## TASK
Return the listing below word for word.

## SUPPLIED MATERIAL

-- -- --

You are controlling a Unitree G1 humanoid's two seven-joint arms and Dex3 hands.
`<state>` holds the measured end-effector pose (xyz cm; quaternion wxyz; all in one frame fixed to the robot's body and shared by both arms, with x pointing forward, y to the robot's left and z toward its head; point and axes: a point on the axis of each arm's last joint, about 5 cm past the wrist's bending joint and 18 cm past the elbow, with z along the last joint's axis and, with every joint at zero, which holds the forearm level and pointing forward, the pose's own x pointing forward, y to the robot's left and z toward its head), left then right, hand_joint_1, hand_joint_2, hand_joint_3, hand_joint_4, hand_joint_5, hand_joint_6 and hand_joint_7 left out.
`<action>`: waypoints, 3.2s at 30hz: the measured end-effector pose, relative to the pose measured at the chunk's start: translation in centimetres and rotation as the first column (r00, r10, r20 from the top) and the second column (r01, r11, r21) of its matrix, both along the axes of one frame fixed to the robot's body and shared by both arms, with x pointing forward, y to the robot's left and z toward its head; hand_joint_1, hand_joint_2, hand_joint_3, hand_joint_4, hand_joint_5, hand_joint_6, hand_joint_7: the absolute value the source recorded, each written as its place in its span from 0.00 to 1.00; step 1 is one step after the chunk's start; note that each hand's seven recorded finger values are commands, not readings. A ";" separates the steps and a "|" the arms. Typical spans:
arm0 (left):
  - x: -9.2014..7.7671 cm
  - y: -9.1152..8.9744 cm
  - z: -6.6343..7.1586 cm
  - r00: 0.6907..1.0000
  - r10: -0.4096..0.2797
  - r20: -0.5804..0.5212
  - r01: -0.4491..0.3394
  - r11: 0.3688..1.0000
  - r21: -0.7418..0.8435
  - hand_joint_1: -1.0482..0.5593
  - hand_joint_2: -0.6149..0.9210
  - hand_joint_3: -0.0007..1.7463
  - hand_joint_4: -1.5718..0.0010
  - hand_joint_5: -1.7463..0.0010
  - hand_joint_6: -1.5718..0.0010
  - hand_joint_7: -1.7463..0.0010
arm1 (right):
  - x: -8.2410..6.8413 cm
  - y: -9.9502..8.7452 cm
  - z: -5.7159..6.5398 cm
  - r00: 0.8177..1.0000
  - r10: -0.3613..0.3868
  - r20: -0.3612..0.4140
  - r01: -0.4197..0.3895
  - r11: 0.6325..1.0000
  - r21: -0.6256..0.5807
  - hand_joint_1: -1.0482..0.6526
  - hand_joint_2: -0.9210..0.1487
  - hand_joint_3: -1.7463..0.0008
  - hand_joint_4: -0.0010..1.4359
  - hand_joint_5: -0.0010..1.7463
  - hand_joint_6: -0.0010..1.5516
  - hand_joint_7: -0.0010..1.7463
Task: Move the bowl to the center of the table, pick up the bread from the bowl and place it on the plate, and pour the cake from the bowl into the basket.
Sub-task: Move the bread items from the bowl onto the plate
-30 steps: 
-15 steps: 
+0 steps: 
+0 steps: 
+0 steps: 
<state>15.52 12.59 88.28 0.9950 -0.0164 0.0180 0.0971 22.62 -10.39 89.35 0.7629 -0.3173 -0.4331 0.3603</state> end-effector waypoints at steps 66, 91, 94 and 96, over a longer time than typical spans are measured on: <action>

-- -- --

## YOUR RESPONSE
You are controlling a Unitree G1 humanoid's two seven-joint arms and Dex3 hands.
`<state>` holds the measured end-effector pose (xyz cm; quaternion wxyz; all in one frame fixed to the robot's body and shared by both arms, with x pointing forward, y to the robot's left and z toward its head; point and axes: a point on the axis of each arm's last joint, about 5 cm past the wrist's bending joint and 18 cm past the elbow, with z along the last joint's axis and, with every joint at zero, which holds the forearm level and pointing forward, the pose's own x pointing forward, y to the robot's left and z toward its head), left then right, hand_joint_1, hand_joint_2, hand_joint_3, hand_joint_4, hand_joint_5, hand_joint_6 and hand_joint_7 left out.
`<action>`: waypoints, 3.2s at 30hz: the measured end-effector pose, relative to the pose measured at the chunk's start: translation in centimetres and rotation as the first column (r00, r10, r20 from the top) and the second column (r01, r11, r21) of its matrix, both along the axes of one frame fixed to the robot's body and shared by both arms, with x pointing forward, y to the robot's left and z toward its head; hand_joint_1, hand_joint_2, hand_joint_3, hand_joint_4, hand_joint_5, hand_joint_6, hand_joint_7: the absolute value the source recorded, each written as its place in its span from 0.00 to 1.00; step 1 is one step after the chunk's start; note that each hand's seven recorded finger values are commands, not readings. A ";" separates the steps and a "|" the arms. Typical spans:
arm0 (left):
  - x: -9.2014..7.7671 cm
  - y: -9.1152..8.9744 cm
  - z: -6.6343..7.1586 cm
  - r00: 0.6907..1.0000
  - r10: -0.4096..0.2797
  - r20: -0.5804..0.5212
  - r01: -0.4491..0.3394
  - r11: 0.3688..1.0000
  - r21: -0.7418..0.8435
  - hand_joint_1: -1.0482..0.5593
  - hand_joint_2: -0.6149..0.9210
  - hand_joint_3: -0.0007..1.7463
  - hand_joint_4: -1.5718..0.0010
  - hand_joint_5: -1.7463..0.0010
  - hand_joint_6: -1.5718..0.0010
  - hand_joint_7: -1.7463..0.0010
arm1 (right):
  - x: -8.2410..6.8413 cm
  - y: -9.9502..8.7452 cm
  - z: -5.7159..6.5398 cm
  - r00: 0.8177..1.0000
  - r10: -0.3613..0.3868
  - r20: -0.3612..0.4140
  - r01: -0.4197..0.3895
  - r11: 0.6325..1.0000
  - r21: -0.6256..0.5807
  - hand_joint_1: -1.0482..0.6526
  - hand_joint_2: -0.9210..0.1487
  - hand_joint_3: -1.7463..0.0008
  - hand_joint_4: -0.0010..1.4359
  - hand_joint_5: -0.0010..1.7463
  - hand_joint_6: -0.0010..1.5516
  - hand_joint_7: -0.0010..1.7463
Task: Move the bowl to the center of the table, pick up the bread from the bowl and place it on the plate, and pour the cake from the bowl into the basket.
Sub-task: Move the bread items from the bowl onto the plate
-30 steps: 
-15 steps: 
+0 steps: 
+0 steps: 
+0 steps: 
<state>15.52 12.59 88.28 0.9950 -0.0164 0.0180 0.0971 22.62 -10.39 89.35 0.7629 -0.3173 -0.4331 0.3603</state> end-effector waypoints at steps 66, 91, 94 and 96, over a longer time than typical spans are measured on: <action>

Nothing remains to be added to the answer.